Hi Keith,

On Mon, Jun 13, 2016 at 9:35 PM, Wiles, Keith <keith.wiles at intel.com> wrote:
>
> On 6/13/16, 9:07 AM, "dev on behalf of Take Ceara" <dev-bounces at dpdk.org 
> on behalf of dumitru.ceara at gmail.com> wrote:
>
>>Hi,
>>
>>I'm reposting here as I didn't get any answers on the dpdk-users mailing list.
>>
>>We're working on a stateful traffic generator (www.warp17.net) using
>>DPDK and we would like to control two XL710 NICs (one on each socket)
>>to maximize CPU usage. It looks that we run into the following
>>limitation:
>>
>>http://dpdk.org/doc/guides/linux_gsg/nic_perf_intel_platform.html
>>section 7.2, point 3
>>
>>We completely split memory/cpu/NICs across the two sockets.
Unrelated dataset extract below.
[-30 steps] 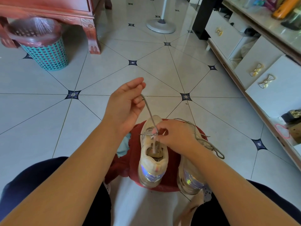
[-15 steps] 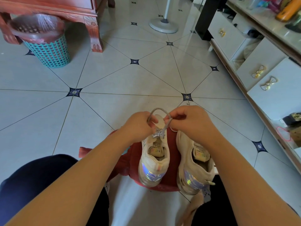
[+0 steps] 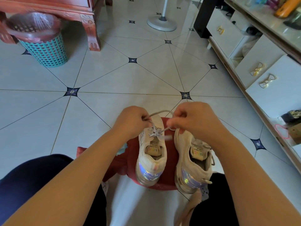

However,
>>the performance with a single CPU and both NICs on the same socket is
>>better.
>>Why do all the NICs have to be on the same socket, is there a
>>driver/hw limitation?
>
> Normally the limitation is in the hardware, basically how the PCI bus is 
> connected to the CPUs (or sockets). How the PCI buses are connected to the 
> system depends on the Mother board design. I normally see the buses attached 
> to socket 0, but you could have some of the buses attached to the other 
> sockets or all on one socket via a PCI bridge device.
>
> No easy way around the problem if some of your PCI buses are split or all on 
> a single socket. Need to look at your system docs or look at lspci it has an 
> option to dump the PCI bus as an ASCII tree, at least on Ubuntu.

This is the motherboard we use on our system:

http://www.supermicro.com/products/motherboard/Xeon/C600/X10DRX.cfm

I need to swap some NICs around (as now we moved everything on socket
1) before I can share the lspci output.